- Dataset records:
--------

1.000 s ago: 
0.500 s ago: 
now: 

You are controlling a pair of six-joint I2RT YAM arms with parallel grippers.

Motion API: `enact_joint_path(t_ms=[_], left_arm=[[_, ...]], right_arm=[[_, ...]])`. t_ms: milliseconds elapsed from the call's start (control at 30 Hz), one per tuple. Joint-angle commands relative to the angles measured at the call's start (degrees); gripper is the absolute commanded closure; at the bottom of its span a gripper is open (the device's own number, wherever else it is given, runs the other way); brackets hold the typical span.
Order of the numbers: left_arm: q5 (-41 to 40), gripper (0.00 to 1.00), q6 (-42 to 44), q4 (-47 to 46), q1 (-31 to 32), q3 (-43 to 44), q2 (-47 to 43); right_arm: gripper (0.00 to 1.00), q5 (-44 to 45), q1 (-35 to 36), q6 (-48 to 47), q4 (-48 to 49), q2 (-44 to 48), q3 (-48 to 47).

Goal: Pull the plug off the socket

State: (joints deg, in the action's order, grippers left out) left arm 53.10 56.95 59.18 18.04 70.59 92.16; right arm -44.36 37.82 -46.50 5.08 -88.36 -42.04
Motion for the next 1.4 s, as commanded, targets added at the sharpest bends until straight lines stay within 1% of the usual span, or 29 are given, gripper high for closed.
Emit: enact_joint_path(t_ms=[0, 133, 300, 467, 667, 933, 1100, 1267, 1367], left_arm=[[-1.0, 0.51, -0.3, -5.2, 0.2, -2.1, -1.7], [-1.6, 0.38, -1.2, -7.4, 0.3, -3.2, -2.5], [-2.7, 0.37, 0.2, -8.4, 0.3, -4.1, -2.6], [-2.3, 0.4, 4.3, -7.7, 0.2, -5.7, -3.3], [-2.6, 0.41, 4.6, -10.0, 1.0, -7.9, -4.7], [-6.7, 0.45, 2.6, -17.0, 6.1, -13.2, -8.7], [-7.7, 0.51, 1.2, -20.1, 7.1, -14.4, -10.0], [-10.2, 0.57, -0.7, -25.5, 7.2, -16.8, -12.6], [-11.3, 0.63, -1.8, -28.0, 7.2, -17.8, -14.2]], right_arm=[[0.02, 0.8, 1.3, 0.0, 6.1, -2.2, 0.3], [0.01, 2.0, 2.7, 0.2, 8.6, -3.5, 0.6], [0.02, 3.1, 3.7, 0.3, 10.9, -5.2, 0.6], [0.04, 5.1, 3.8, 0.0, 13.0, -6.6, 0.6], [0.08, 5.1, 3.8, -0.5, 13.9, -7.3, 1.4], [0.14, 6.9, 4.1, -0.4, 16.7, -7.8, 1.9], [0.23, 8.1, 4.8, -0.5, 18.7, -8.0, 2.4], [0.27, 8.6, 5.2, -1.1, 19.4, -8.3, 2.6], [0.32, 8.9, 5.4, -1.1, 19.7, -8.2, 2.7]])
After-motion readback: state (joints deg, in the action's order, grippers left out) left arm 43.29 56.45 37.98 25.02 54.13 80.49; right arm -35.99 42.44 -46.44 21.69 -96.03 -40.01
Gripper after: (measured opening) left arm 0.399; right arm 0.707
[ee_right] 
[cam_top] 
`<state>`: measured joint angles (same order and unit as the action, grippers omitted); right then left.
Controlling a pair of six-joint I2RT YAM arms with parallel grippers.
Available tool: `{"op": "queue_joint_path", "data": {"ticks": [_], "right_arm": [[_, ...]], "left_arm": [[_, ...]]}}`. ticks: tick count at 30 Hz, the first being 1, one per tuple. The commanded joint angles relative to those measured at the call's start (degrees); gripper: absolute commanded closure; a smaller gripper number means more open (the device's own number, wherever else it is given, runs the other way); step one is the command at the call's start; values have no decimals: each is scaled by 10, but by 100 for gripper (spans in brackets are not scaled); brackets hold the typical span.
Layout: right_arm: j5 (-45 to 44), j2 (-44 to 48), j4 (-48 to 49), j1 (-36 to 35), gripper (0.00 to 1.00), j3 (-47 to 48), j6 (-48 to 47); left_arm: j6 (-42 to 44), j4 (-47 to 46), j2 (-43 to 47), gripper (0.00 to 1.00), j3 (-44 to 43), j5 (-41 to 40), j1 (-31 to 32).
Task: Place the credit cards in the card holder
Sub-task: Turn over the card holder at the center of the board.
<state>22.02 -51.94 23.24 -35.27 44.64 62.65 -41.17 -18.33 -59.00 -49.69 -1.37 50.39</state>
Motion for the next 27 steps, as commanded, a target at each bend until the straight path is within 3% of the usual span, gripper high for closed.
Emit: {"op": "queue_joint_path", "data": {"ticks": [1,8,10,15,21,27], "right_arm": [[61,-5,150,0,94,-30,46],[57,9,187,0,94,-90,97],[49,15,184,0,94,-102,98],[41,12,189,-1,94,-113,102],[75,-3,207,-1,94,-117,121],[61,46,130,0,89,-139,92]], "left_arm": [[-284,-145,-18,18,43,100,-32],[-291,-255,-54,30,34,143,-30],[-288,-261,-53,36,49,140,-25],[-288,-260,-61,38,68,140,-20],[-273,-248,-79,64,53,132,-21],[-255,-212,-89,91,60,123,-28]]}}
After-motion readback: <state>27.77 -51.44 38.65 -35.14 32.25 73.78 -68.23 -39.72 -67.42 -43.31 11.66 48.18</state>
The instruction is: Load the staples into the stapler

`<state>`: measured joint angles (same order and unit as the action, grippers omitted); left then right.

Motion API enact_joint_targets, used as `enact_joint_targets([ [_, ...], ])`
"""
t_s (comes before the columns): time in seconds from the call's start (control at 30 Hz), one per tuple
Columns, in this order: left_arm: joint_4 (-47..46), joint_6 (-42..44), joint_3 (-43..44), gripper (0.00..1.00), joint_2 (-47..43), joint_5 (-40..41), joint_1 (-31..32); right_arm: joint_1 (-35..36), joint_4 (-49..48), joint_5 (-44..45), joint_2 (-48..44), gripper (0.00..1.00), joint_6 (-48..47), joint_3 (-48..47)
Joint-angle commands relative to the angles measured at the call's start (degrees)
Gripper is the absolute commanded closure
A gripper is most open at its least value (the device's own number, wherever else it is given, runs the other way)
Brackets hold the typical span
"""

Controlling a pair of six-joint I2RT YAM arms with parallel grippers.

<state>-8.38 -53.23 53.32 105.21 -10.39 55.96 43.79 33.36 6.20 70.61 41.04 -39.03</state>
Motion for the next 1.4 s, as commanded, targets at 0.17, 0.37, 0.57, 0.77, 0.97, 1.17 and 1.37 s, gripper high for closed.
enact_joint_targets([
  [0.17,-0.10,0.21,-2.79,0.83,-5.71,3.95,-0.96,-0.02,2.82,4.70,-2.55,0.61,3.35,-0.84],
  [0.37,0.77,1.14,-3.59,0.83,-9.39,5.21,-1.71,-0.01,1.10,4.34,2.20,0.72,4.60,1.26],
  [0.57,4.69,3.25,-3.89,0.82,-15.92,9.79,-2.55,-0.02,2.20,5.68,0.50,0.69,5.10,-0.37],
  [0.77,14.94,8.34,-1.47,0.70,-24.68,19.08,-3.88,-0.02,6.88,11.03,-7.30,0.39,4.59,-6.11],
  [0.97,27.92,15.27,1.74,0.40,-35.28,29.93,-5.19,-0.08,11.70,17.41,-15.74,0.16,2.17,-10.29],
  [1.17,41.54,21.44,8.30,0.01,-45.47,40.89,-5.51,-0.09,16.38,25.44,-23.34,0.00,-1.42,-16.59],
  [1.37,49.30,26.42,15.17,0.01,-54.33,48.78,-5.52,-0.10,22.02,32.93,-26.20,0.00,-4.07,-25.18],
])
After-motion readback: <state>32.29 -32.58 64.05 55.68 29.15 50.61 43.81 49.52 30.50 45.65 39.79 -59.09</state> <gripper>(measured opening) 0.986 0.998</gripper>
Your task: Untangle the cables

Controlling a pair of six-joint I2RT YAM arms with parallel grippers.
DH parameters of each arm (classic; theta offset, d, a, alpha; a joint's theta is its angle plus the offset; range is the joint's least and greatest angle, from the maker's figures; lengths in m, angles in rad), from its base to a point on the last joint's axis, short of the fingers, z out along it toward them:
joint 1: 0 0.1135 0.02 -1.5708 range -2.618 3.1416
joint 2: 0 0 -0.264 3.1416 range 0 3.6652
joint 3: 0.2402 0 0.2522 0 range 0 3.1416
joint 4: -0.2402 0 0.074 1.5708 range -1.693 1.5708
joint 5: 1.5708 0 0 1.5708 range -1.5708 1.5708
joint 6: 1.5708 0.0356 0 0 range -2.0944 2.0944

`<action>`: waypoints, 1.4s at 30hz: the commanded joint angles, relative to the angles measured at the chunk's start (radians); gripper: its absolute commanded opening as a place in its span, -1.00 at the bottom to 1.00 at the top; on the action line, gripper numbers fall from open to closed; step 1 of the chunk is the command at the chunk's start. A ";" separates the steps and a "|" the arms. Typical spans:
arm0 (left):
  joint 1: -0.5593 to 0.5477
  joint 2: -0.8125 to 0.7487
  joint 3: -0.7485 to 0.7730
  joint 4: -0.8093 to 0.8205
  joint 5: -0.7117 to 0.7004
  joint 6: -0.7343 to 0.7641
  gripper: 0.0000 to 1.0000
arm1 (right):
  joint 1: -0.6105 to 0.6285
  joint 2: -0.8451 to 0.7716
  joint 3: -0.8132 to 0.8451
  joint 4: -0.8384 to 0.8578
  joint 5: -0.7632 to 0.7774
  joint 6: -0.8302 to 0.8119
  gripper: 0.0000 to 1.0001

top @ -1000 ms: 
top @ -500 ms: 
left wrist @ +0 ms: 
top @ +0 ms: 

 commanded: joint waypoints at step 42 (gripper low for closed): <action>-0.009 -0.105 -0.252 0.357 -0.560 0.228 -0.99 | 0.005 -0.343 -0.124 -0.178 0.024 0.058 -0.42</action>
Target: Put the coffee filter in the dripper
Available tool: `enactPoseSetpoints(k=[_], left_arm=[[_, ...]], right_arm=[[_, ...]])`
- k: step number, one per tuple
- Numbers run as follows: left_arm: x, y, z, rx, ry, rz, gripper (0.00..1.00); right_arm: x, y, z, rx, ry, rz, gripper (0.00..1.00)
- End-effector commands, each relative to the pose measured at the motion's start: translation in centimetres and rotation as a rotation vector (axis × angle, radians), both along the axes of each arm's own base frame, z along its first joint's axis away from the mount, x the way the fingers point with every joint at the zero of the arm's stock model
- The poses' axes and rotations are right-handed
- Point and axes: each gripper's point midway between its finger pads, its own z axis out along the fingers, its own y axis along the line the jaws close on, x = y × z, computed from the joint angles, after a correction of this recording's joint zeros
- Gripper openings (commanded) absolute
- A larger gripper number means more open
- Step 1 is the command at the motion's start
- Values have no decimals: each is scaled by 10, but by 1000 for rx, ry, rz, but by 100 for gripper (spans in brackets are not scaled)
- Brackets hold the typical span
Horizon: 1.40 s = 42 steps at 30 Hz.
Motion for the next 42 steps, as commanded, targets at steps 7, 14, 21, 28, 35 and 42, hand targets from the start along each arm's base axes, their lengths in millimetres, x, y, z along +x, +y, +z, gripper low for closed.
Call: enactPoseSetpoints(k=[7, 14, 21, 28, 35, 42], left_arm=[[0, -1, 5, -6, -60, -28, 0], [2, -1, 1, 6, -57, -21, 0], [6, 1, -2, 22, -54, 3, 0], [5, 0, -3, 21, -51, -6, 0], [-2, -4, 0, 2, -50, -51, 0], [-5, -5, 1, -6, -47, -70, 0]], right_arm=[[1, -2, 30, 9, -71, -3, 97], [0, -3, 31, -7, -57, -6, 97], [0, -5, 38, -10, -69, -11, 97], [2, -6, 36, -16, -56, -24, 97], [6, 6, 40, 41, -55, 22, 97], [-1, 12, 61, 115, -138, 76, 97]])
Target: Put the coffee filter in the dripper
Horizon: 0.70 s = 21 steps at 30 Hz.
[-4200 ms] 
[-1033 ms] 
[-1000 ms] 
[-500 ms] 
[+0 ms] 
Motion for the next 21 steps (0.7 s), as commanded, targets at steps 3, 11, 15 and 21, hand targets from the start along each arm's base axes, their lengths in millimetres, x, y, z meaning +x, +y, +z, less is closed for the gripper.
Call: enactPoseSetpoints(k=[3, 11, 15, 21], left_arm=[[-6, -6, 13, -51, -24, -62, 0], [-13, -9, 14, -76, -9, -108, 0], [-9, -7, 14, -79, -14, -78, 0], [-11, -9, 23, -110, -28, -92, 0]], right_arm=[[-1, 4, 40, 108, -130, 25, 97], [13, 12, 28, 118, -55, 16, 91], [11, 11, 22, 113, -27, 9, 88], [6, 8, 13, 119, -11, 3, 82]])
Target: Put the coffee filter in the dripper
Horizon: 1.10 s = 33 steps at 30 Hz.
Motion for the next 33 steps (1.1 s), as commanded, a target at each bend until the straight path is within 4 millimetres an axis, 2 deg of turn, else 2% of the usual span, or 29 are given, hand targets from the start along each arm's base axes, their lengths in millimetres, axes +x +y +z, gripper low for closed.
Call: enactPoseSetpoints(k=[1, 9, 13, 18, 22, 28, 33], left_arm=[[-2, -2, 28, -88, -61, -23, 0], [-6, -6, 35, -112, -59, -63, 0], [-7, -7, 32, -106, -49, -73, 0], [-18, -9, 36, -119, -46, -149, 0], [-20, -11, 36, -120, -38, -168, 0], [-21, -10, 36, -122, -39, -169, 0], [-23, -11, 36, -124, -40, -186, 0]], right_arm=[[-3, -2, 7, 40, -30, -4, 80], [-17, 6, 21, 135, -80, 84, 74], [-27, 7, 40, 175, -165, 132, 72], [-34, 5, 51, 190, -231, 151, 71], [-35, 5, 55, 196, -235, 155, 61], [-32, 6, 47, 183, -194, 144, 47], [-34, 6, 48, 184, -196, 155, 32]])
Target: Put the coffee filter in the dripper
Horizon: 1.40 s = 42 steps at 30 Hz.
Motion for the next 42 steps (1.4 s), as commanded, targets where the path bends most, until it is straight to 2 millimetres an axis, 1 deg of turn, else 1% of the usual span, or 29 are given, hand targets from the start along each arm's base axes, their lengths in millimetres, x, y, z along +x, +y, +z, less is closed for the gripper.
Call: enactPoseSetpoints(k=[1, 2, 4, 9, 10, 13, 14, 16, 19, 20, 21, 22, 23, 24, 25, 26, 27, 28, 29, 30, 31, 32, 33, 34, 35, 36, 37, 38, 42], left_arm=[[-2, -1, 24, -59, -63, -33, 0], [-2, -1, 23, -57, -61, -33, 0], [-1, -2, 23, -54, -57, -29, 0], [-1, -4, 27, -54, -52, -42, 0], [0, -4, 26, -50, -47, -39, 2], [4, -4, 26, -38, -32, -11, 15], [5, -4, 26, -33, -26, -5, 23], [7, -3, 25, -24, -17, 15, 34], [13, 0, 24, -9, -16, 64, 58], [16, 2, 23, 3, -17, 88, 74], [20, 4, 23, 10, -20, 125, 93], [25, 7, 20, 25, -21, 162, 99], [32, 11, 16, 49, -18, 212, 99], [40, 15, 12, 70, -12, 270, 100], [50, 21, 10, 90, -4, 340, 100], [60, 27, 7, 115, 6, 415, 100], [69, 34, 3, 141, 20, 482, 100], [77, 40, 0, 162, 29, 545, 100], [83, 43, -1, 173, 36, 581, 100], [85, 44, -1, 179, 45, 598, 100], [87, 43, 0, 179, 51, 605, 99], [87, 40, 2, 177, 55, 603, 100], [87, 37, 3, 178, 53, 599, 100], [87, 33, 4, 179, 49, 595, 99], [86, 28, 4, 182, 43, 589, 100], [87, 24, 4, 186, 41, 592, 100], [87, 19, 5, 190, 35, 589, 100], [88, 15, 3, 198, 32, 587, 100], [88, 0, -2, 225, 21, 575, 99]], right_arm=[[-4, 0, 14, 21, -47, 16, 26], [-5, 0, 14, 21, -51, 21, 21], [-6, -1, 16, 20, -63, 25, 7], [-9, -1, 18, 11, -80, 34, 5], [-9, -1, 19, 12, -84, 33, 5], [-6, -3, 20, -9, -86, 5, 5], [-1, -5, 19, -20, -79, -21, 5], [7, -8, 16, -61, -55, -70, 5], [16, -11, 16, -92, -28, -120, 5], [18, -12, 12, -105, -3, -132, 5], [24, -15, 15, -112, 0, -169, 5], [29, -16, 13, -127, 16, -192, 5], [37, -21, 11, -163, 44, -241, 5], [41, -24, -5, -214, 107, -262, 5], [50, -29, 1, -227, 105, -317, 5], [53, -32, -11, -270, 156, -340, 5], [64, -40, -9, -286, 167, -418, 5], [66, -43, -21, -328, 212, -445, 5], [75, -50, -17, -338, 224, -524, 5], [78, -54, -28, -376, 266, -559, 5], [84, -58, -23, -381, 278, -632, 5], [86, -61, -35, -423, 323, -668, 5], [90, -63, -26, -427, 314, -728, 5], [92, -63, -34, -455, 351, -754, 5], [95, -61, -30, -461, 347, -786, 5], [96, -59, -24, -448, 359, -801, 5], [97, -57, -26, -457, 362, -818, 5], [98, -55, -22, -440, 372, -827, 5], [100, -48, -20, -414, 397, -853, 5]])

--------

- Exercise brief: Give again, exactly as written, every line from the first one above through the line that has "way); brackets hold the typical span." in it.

- Written response:
1.000 s ago: 
0.500 s ago: 
now: 

You are controlling a pair of six-joint I2RT YAM arms with parallel grippers.

Motion API: `enact_joint_path(t_ms=[_], left_arm=[[_, ...]], right_arm=[[_, ...]])`. t_ms: milliseconds elapsed from the call's start (control at 30 Hz), one per tuple. Joint-angle commands relative to the angles measured at the call's start (degrees); gripper is the absolute commanded closure; at the bottom of its span a gripper is open (the device's own number, wherever else it is given, runs the other way); brackets hold the typical span.

At this point, the answer is complete.